🤖 AI Summary
This work addresses the low-resource challenge in image captioning for Indigenous American languages—specifically Bribri, Guaraní, and Orizaba Nahuatl—by proposing a two-stage approach. First, Qwen2.5-VL generates intermediate captions in Spanish; then, a language-specific retrieval-augmented multi-example prompting strategy leverages Gemini 2.5 Flash to produce captions in the target languages. The method innovatively integrates large-scale in-domain corpora with synthetic data augmentation, yielding substantial performance gains.
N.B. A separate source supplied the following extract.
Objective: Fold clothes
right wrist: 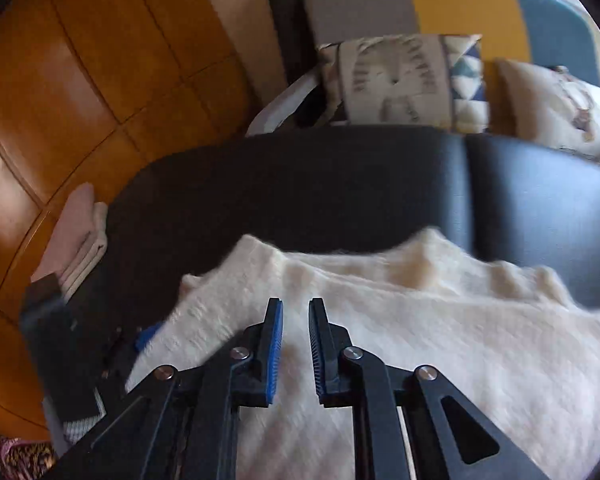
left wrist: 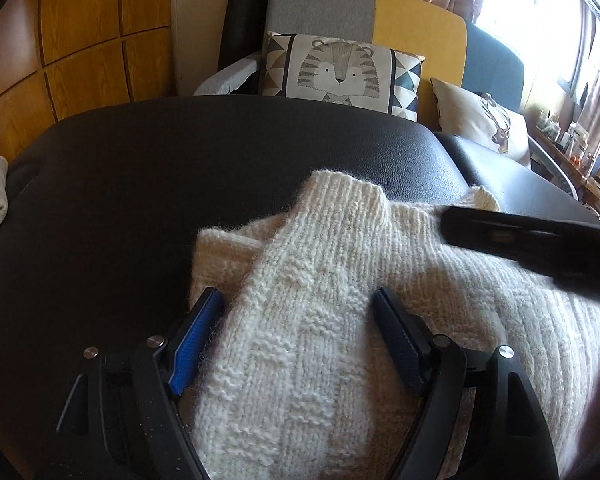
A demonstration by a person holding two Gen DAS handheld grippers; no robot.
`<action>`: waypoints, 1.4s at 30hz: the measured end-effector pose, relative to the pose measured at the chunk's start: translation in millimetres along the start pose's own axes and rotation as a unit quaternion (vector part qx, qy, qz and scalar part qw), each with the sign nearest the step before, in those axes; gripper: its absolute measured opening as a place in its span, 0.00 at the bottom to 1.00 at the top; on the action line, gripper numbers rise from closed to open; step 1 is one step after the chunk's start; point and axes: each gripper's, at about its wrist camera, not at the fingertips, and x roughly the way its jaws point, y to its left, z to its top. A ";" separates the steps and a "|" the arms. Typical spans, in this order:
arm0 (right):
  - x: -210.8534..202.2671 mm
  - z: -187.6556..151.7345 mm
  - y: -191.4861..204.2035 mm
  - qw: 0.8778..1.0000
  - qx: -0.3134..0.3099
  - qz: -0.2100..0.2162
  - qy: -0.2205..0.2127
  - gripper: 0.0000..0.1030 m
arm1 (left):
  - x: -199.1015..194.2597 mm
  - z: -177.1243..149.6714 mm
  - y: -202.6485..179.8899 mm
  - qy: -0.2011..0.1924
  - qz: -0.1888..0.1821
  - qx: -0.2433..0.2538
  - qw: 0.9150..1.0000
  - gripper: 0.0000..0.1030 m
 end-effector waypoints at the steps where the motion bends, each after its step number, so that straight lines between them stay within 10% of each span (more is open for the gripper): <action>1: 9.4 2.9 3.3 1.000 -0.015 0.005 0.009 0.12 | 0.5 -0.4 0.2 0.000 -0.001 -0.001 1.000 0.78; 8: 60.9 12.7 8.5 0.995 -0.052 0.009 0.080 0.10 | 3.2 -0.3 -0.9 -0.002 -0.001 0.000 1.000 0.78; 42: 69.7 11.6 9.4 0.999 -0.040 0.005 0.035 0.06 | -2.7 -8.0 11.2 0.000 -0.006 0.009 1.000 0.78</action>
On the development set, it achieves improvements of 164.1% (Bribri), 131.7% (Guaraní), and 122.6% (Orizaba Nahuatl) over the baseline, with test set results sustaining gains exceeding 150%. This approach secured first place in the shared task and ranked second in human evaluation.
📝 Abstract
We present the University of Florida Gators submission to the AmericasNLP 2026 shared task on cultural image captioning for Indigenous languages. Our two-stage pipeline generates a Spanish intermediate caption with Qwen2.5-VL, then produces the target-language caption using retrieval-augmented many-shot prompting with Gemini 2.5 Flash. We achieve 164.1%, 131.7%, and 122.6% improvements over the shared task baseline for Bribri, Guaraní, and Orizaba Nahuatl captioning, respectively, in our dev set evaluation and maintain >150% improvements for the Bribri and Orizaba Nahuatl languages in the test set evaluation. We find retrieval is highly language-dependent, beneficial only for large, in-domain corpora, and that synthetic data augmentation accounts for around 28 chrF++ of the dev set Guaraní performance gain. Our submission is the overall winner of the shared task, placing second out of five finalist submissions in human evaluations of target-language captions.